Im Jänner wurde der Sänger wegen Alkohl am Steuer im Miami festgenommen, muss jetzt aber trotzdem nicht ins Gefängnis. Die Anklage wurde fallen gelassen. Die Strafe, die über den Teenie-Star verhängt wurde ist, könnte obendrein nicht lächerlicher sein.

Justin Bieber
Justin Bieber hatte bei Raserfahrt Alkuhol und Marihuana im Blut. Foto: Getty Images

Nachdem Justin Bieber Anfang des Jahres wegen Rasens ohne Führerschein, dafür aber mit Alkohol und Marihuana im Blut, in Miami von der Polizei gefasst wurde, konnte man sich mit der Staatsanwaltschaft jetzt darauf einigen, die Anklage fallen zu lassen.

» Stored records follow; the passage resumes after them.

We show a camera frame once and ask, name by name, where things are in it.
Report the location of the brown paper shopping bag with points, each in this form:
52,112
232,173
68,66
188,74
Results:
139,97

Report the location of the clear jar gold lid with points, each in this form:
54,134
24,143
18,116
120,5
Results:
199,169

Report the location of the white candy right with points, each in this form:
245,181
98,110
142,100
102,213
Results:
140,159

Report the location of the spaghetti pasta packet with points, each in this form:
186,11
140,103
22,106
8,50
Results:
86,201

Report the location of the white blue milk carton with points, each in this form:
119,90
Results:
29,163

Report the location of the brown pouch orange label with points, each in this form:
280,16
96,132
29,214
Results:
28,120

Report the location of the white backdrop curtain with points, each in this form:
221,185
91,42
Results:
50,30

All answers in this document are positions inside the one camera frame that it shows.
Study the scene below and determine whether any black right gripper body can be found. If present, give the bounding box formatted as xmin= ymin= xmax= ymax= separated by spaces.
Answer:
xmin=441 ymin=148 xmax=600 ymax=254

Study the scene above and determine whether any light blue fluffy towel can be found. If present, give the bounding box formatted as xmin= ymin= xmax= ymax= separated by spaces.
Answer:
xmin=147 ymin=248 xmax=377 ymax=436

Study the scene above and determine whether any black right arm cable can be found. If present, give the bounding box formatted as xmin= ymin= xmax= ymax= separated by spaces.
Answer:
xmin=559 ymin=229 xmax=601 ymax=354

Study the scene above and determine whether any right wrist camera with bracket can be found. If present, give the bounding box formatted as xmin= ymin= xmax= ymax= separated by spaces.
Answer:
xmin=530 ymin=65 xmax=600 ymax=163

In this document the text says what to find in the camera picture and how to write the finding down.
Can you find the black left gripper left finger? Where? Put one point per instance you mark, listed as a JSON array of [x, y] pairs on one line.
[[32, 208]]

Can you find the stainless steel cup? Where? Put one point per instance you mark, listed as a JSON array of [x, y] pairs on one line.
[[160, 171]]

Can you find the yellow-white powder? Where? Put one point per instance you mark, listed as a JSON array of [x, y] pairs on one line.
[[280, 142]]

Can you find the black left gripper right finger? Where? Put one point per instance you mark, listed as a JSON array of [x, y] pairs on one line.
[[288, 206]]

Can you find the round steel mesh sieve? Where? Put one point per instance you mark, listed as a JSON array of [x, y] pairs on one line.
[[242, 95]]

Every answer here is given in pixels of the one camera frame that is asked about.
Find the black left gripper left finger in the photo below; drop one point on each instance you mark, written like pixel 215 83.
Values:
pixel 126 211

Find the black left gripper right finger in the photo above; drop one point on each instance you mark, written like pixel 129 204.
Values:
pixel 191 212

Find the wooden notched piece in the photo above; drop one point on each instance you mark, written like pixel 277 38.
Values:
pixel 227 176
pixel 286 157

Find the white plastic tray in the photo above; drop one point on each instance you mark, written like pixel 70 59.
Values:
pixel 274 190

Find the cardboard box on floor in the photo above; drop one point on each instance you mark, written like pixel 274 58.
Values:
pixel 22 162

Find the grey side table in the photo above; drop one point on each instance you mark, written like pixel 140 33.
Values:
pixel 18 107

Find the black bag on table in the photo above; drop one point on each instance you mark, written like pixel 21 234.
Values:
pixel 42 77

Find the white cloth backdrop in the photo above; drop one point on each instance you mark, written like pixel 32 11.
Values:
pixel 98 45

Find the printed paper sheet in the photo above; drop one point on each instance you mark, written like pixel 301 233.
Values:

Statt in den Knast zu wandern, muss der 20-Jährige ledglich einen Anti-Aggressionskurs besuchen und 50.000 Dollar Strafe zahlen.

Lächerliches Strafmaß

Der zwölfstündige Anti-Wut-Kurs soll im Rahmen von Privatstunden abgehalten werden, damit ein Ansturm von Fans vermieden wird. Außerdem muss sich Justin Schockvideos ansehen, in denen Opfer gezeigt werden, die bei Unfällen unter Alkoholeinfluss verletzt wurden. Zusätzlich hat sich der Verkehrsraudi dazu verpflichtet, 50.000 Dollar Strafe zu zahlen. Ein Pappenstiel für den Multi-Millionär. Staatsanwältin Katherine Fernandez sprach gegenüber "E-Online" zwar von einer "angemessenen Lösung" – die Frage ist nur, ob sie Bieber auch eine Lehre sein wird! Immerhin ist es nicht das erste mal, dass der Sänger nach einem Verkehrsdelikt mit einer Gelstrafe davon kommt!